* EXERCISE DIRECTIONS
Without the pictures, set down everything in the listing exactly.

* DATA SHOWN
-=-=-=-=-

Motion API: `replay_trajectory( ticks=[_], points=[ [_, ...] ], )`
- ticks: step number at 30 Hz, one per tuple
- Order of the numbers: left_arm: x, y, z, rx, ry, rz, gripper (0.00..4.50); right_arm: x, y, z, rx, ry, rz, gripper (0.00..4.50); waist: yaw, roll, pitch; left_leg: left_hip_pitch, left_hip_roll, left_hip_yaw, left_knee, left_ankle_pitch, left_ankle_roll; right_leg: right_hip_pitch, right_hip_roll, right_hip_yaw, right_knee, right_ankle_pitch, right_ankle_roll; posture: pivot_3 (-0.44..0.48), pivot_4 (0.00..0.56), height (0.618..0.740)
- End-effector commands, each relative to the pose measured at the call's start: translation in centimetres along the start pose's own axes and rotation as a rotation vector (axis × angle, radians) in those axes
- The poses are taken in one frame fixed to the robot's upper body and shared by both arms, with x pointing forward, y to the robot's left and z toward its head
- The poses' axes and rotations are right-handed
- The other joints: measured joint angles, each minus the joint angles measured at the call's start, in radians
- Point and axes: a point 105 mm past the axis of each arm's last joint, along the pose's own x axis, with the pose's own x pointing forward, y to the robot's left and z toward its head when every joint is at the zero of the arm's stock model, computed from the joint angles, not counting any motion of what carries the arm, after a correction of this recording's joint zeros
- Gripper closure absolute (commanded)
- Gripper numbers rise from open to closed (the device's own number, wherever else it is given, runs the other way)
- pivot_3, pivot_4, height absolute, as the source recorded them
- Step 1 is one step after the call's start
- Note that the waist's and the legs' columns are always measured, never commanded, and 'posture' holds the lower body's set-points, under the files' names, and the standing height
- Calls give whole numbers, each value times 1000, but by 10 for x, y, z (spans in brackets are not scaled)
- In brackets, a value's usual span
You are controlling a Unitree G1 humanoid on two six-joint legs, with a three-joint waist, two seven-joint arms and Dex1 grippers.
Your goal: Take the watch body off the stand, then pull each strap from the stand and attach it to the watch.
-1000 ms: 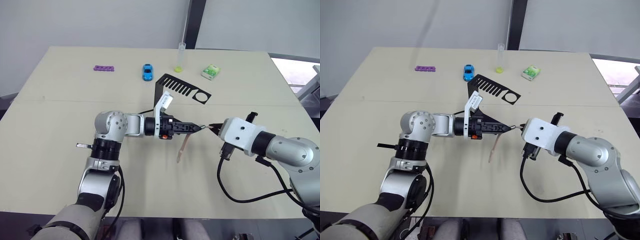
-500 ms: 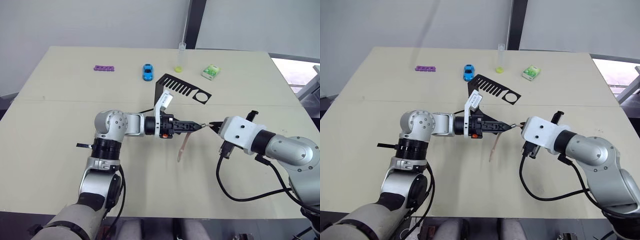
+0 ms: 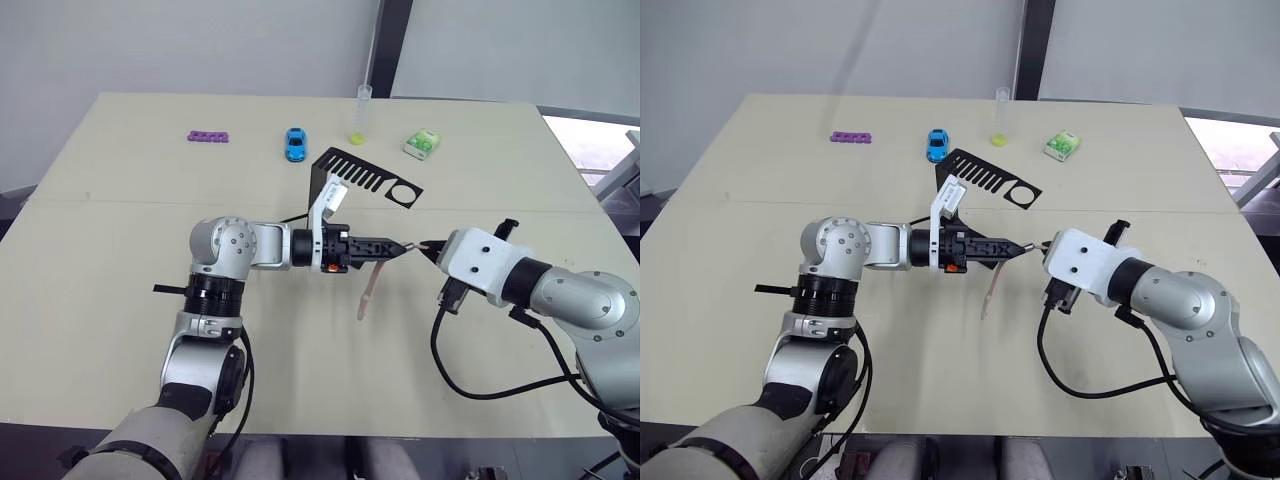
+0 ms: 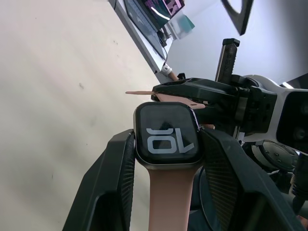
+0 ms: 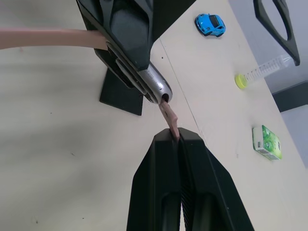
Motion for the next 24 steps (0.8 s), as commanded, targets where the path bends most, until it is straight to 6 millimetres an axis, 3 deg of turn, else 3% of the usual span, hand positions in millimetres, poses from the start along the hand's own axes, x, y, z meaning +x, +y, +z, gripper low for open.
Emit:
replay_trajectory(
  ticks=[1,24],
  points=[
    [12,-24,7,68,5,-89,2914,1,-3,9,-17,-32,-27,4500,0,0,0,0,0,0,0,0,0,0,0,0,0,0,0,0,150,740],
    [20,-25,4,75,24,-87,2914,1,-5,11,-31,-27,-25,4500,0,0,0,0,0,0,0,0,0,0,0,0,0,0,0,0,150,740]
  ],
)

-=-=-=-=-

* YOUR SOLUTION
Motion API: `replay_trajectory( ticks=[_], points=[ [_, ...] ], )`
- ticks: step number at 30 Hz, one per tuple
- Order of the numbers: left_arm: x, y, z, rx, ry, rz, gripper (0.00..4.50); right_arm: x, y, z, rx, ry, rz, gripper (0.00..4.50); waist: yaw, roll, pitch; left_leg: left_hip_pitch, left_hip_roll, left_hip_yaw, left_knee, left_ankle_pitch, left_ankle_roll; right_leg: right_hip_pitch, right_hip_roll, right_hip_yaw, right_knee, right_ankle_pitch, right_ankle_roll; posture: pivot_3 (-0.44..0.48), pivot_4 (0.00..0.56), height (0.618..0.740)
- End-effector commands, each relative to the pose measured at the call's start: translation in centimetres along the start pose's own axes and rotation as a rotation vector (axis × angle, radians) in those axes
- The poses are taken in one frame fixed to the robot's upper body and shared by both arms, with x pointing forward, y to the robot's left and z toward its head
- The poses' axes and rotations are right-handed
- The other joints: measured joint angles, each minus the joint angles measured at the call's start, in radians
- Point and axes: a point 105 mm past the axis of each arm's last joint, along the pose's own x axis, with the pose's own x pointing forward, y to the robot's left and z toward its head when every joint is at the zero of the arm's stock model, computed from the joint angles, not counting any motion of what carries the arm, after a correction of this recording's joint zeros
- Gripper closure absolute (commanded)
- Gripper numbers rise from open to closed (the device's own number, wherever else it is given, runs the other way)
- pivot_3, pivot_4, height absolute, as the source recorded them
- Step 1 is one step after the call's start
- Note that the waist's and the legs' columns are always measured, never commanded, and 'posture' holds the lower body's set-points, under the files' names, and the standing height
- Calls give whole numbers, each value times 1000, but by 10 for x, y, z (spans in brackets are not scaled)
- In brackets, a value's usual span
You are controlling a Unitree G1 humanoid on two six-joint legs, with a three-joint waist, two seven-joint arms and Dex1 grippers.
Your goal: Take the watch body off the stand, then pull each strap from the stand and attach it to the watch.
-1000 ms: 
-500 ms: 
+0 ms: 
+0 ms: 
+0 ms: 
Motion for the next 24 steps (0.8 s), as commanded, targets where the path bends most, until it is straight to 6 millimetres an axis, 3 deg of turn, else 3% of the usual span, hand positions in millimetres, poses from the start along the hand's own axes, x, y, z meaning +x, +y, +z, gripper low for open.
Emit:
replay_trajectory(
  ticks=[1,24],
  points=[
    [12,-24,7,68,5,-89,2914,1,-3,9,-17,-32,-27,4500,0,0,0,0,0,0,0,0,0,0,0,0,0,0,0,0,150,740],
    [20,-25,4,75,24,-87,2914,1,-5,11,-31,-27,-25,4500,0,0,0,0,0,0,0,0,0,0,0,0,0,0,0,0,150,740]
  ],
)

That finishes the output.